The Lovisa Holdings Ltd (ASX: LOV) stock price is at one of those age-old junctions in the investment world. Shares in the jewellery chain have moved like a bat out of hell these past six months, giving investors some pause for thought.
Ultimately, the dilemma sits within the million-dollar question… can a company's shares still be worth buying after a massive rally? It's a question that toys with the human psyche, breathing life into the psychological bias known as the 'anchoring effect'. And, of course, no one wants to be caught buying at the top.
Six months ago, Lovisa shares could be purchased for under $18.50. Fast forward to today, Lovisa stock is now perched at $31.23 apiece, rising 70% in half a year.
Does the recent rally prevent Lovisa from being added to my shopping cart? Or is there an argument for buying Lovisa stock in April?
Let's dive in.
It looks fundamentally expensive
Studying the fundamentals is a good place to start when deciding whether to invest in a company.

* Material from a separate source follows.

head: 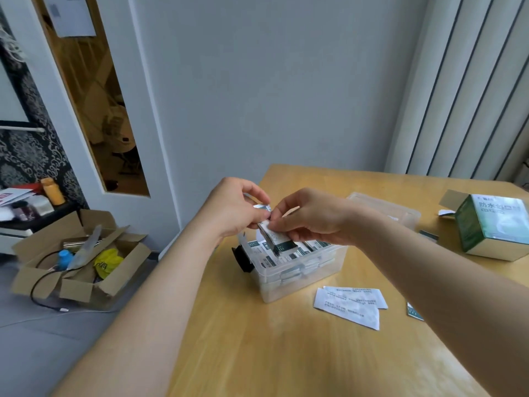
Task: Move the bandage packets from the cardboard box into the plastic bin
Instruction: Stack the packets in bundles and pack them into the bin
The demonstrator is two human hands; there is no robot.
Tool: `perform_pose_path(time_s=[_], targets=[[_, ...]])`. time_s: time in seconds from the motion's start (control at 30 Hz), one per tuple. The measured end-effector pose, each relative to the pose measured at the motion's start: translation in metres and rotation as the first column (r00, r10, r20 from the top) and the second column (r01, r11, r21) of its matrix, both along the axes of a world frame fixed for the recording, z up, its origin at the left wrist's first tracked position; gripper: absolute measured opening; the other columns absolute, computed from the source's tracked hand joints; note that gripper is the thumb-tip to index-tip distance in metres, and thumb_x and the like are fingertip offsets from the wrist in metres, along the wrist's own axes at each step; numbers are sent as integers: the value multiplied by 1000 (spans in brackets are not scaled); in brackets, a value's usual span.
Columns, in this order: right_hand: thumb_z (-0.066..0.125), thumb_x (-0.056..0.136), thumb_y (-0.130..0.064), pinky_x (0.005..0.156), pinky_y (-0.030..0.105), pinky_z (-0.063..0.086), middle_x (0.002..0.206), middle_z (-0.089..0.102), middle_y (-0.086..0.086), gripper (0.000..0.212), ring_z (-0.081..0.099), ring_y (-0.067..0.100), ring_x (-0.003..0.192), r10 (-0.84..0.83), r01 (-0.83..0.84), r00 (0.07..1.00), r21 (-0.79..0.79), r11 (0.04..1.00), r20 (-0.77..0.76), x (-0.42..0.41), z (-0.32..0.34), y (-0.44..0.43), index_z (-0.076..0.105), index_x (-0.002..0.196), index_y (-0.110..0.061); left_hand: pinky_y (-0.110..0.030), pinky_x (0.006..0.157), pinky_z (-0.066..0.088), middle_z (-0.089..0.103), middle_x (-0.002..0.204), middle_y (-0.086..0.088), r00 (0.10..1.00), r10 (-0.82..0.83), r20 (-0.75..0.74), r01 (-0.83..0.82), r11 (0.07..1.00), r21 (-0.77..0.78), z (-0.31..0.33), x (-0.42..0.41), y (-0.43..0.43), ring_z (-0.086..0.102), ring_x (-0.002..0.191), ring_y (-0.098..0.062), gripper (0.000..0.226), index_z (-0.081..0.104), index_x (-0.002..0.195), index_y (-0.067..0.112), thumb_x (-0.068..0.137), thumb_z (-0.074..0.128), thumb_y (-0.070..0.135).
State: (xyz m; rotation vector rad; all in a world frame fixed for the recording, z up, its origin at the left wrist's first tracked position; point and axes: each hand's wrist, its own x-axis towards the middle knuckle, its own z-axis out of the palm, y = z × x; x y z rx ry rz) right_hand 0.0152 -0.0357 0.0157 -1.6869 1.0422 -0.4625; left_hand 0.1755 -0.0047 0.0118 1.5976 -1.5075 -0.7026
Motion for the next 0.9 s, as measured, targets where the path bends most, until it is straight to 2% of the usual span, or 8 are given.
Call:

When I check Lovisa, there's no denying it appears expensive. The company's profits have grown, but not as much as the share price. As such, the price-to-earnings (P/E) ratio has expanded to around 47 times earnings — its highest multiple since March 2022.
Lovisa's PEG ratio is also at a 52-month high (four years and four months). Essentially, this means investors are paying a hefty premium for a relatively modest expected earnings per share (EPS) growth rate, as shown below.
There's also the risk of consumer spending taking a whack. February's retail trade data showed a 4.2% increase month-on-month for the 'clothing, footwear, and personal accessory retailing' segment.
However, the strength of the economy is leading some economists to believe interest rate cuts will be delayed until next year. That could mean greater financial pressure on Aussie households towards the end of the year as cash surpluses run dry.
I'd still buy Lovisa stock for its long-term potential
A lot of time and effort is poured into trying to work out when a company's shares are 'cheap' or 'expensive'. Too much time, in my honest opinion.
And yes, valuation is important to an extent. There is such a thing as paying too much for a stock. But, its importance arguably pales in comparison to the quality of the business and its management. This is a point that legendary investor Terry Smith has made before, stating:
People spend almost their entire effort thinking about whether something's cheap or expensive or highly rated or lowly rated, which I guess is a better way of expressing it, and far too little deciding whether it's a high-grade business that they really want to own that can compound in value.
Perhaps Lovisa stock is a little 'expensive' right now. At a higher level, though, it remains a quality business with great growth potential as it expands internationally. Whether I buy Lovisa stock at $31, $40, or $20 seems trivial to me when applying a long-term investing lens.